Exact copies of all the lines below are needed, without the pictures.

----------------------------------------

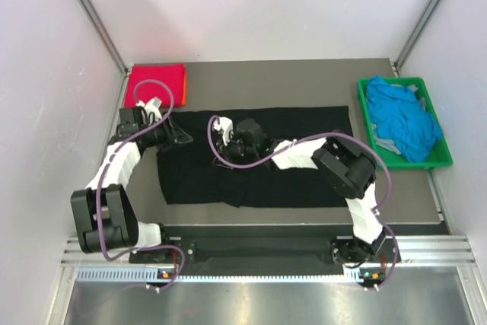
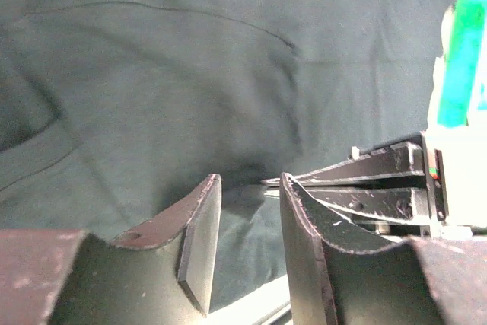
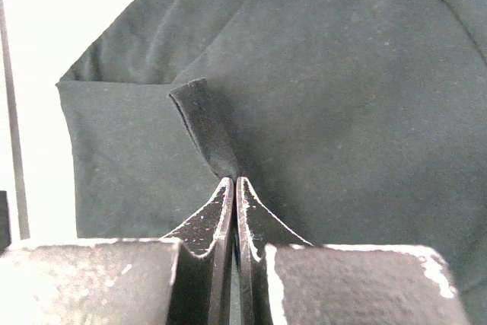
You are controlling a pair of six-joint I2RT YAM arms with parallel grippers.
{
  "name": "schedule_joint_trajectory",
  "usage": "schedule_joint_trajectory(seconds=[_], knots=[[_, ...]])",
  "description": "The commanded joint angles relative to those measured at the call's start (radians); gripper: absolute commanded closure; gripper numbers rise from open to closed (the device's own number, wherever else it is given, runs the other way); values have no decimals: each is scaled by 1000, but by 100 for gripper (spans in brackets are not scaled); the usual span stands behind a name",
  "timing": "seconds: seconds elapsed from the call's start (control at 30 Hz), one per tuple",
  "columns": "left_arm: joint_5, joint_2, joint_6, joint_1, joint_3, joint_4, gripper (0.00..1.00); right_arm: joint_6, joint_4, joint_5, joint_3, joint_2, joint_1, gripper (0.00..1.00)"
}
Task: Fold and stack the t-shirts
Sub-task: Fold the tshirt
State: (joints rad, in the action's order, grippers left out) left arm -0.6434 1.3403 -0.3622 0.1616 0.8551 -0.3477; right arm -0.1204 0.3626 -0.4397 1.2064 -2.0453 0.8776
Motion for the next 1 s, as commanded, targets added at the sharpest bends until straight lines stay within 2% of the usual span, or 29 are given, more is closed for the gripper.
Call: schedule_joint_trajectory(seconds=[0.0, 0.1, 0.2, 0.23, 0.27, 0.33, 0.43, 0.47, 0.7, 0.97], knots=[[-171, 53, 78, -16, 36, 19, 58, -13, 75, -59, 39, 10, -20, 100], [-183, 51, 164, -25, 30, 35, 58, -27, 78, -83, 53, -6, -32, 100], [-55, 31, 300, -52, 56, -22, 62, -44, 69, -113, 76, -24, -46, 100], [32, 11, 330, -57, 52, -14, 62, -47, 65, -129, 84, -29, -51, 100], [36, -36, 380, -56, 30, 19, 60, -48, 56, -146, 97, -38, -51, 100], [-43, -87, 462, -57, -13, 96, 60, -50, 49, -157, 110, -44, -52, 100], [-81, -156, 492, -59, -128, 281, 59, -56, 52, -175, 116, -53, -54, 100], [-94, -152, 506, -59, -134, 291, 59, -58, 52, -180, 122, -53, -57, 100], [-304, -18, 753, -68, -30, 69, 60, -76, 53, -206, 124, -69, -72, 100], [-306, 56, 888, -106, 25, -17, 60, -104, 84, -226, 122, -79, -88, 100]])
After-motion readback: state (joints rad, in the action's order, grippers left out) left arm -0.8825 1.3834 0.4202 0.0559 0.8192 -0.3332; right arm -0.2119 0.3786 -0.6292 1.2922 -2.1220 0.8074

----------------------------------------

→ Answer to the problem:
You are controlling a pair of six-joint I2RT YAM arms with parallel grippers.
{
  "name": "schedule_joint_trajectory",
  "usage": "schedule_joint_trajectory(seconds=[_], knots=[[_, ...]])",
  "description": "The commanded joint angles relative to those measured at the call's start (radians); gripper: absolute commanded closure; gripper numbers rise from open to closed (the device's own number, wherever else it is given, runs the other way); values have no decimals: each is scaled by 1000, but by 100 for gripper (spans in brackets are not scaled); the usual span stands behind a name",
  "timing": "seconds: seconds elapsed from the call's start (control at 30 Hz), one per tuple",
  "columns": "left_arm: joint_5, joint_2, joint_6, joint_1, joint_3, joint_4, gripper (0.00..1.00); right_arm: joint_6, joint_4, joint_5, joint_3, joint_2, joint_1, gripper (0.00..1.00)"
}
Task: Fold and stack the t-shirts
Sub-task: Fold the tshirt
State: (joints rad, in the action's order, grippers left out) left arm -0.6434 1.3403 -0.3622 0.1616 0.8551 -0.3477; right arm -0.1204 0.3626 -0.4397 1.2064 -2.0453 0.8776
Motion for the next 1 s, as commanded, targets added at the sharpest bends until straight lines stay within 2% of the usual span, or 29 are given, more is closed for the gripper.
Call: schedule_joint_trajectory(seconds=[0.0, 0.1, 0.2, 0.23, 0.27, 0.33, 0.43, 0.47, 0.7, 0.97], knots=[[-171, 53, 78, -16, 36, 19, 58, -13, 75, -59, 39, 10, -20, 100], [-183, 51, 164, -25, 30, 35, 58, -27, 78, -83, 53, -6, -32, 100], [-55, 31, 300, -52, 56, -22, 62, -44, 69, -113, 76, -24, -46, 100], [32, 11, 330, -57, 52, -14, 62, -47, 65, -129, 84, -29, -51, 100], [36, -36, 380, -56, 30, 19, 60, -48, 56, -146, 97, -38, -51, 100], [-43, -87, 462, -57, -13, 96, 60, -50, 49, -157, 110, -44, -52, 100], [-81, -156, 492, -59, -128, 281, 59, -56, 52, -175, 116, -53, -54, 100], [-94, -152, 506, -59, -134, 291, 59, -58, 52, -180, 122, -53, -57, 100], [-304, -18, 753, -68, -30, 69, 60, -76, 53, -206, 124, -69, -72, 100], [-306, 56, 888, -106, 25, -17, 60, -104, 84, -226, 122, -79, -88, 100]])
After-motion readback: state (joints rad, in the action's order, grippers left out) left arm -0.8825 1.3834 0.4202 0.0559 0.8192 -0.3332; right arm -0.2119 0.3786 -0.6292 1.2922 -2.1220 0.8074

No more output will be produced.